3 Ways Military Leaders Energize Workplace Culture
Is your organization feeling the strain of the Great Resignation? Perhaps morale and productivity are down, and you need to inspire your workforce. Or maybe you need a few good hires to come in and hit "reset" on stale standards and attitudes.
By hiring the right veteran(s), you can make a positive impact on the entire organization.
At RecruitMilitary, we regularly get feedback from employers who have discovered this phenomenon. When companies hire military leaders, they build strong company culture.
1 | Veteran leaders work to standard, not to time
In the military, a good unit will focus on mission accomplishment. They have the mentality to get the job done right the first time, no matter how long it takes.
That’s not to say that the timeline doesn’t matter. But when hiring from the military for leadership roles, you can expect high standards. Better yet, you might see that mentality begin to spread.
I remember one company who had hired an entry-level technician supervisor through our services. This individual was a team leader for some younger technicians but was still a hands-on technician.
This person came in, and ensured their team followed all the right maintenance procedures, and that they were getting the job done. Some days were easier, and the team could leave early, but some days required the team to stay until the job was complete.
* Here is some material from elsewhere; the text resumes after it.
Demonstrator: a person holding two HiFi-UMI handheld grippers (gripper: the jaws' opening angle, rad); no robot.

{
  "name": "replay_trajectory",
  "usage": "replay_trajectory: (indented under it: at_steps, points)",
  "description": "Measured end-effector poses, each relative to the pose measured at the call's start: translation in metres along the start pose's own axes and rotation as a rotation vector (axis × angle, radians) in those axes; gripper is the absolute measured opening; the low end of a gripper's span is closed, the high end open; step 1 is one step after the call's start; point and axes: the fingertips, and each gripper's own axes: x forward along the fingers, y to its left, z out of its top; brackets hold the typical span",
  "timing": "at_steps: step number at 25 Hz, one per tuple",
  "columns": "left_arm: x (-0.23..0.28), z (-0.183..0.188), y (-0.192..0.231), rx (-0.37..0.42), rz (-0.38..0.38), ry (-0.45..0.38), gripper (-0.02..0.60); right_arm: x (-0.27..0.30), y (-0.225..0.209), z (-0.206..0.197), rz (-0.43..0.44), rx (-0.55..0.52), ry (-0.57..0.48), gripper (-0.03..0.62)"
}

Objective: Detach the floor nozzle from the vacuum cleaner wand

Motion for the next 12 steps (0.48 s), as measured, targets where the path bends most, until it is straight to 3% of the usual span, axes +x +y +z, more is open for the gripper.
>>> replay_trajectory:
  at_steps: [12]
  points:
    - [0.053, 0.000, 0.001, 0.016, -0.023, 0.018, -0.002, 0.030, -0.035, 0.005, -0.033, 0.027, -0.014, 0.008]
Due to this person's leadership, the team moved away from an attitude of revolving around the 8-5 schedule to saying, "No, it's about getting that piece of equipment fixed."
2 | Veteran leaders have a high tolerance for “pain”
Just ask anyone in their first week of boot camp. Your experiences condition you. Normal versus extreme are different for different people. Military training is physically and mentally uncomfortable with the goal of setting high endurance.
For example, many career fields in the military involve extreme training scenarios where service members learn that their minds and bodies can endure much more than they previously thought, and how to push themselves to mission accomplishment. Schools like SERE (survival, evasion, resistance, and escape), Ranger School, and Special Forces Assessment & Selection are great examples of these.
Hiring someone who brings that endurance and mission-focus can energize a team. Sometimes a new standard can help team members realize that they can be more flexible. They could put in a long day, if necessary. They can put in a few hours on the weekend, if necessary.
The attitude of “go hard or go home” is infectious to people who want to push themselves. And to see somebody actually doing it creates credibility and sets an example.
3 | Veteran leaders increase team "esprit-de-corps"
In the military, there is a friendly, but competitive spirit. Even at the company or branch level, it’s about winning with your team.
We placed a JMO (junior military officer) into a team leader role at a manufacturing company where there were about 12 different teams rotating through different shifts. Six months after the JMO was placed, the teams had created competitions on all of the productivity areas.
They put up a whiteboard to track the productivity for each team. It was the JMO’s idea, and the plant manager said it was the best impact on production he'd ever seen.
This JMO made it fun to be at work, and the entire production team benefitted from it.
Tim Best is CEO of Bradley-Morris and RecruitMilitary and a U.S. Army veteran.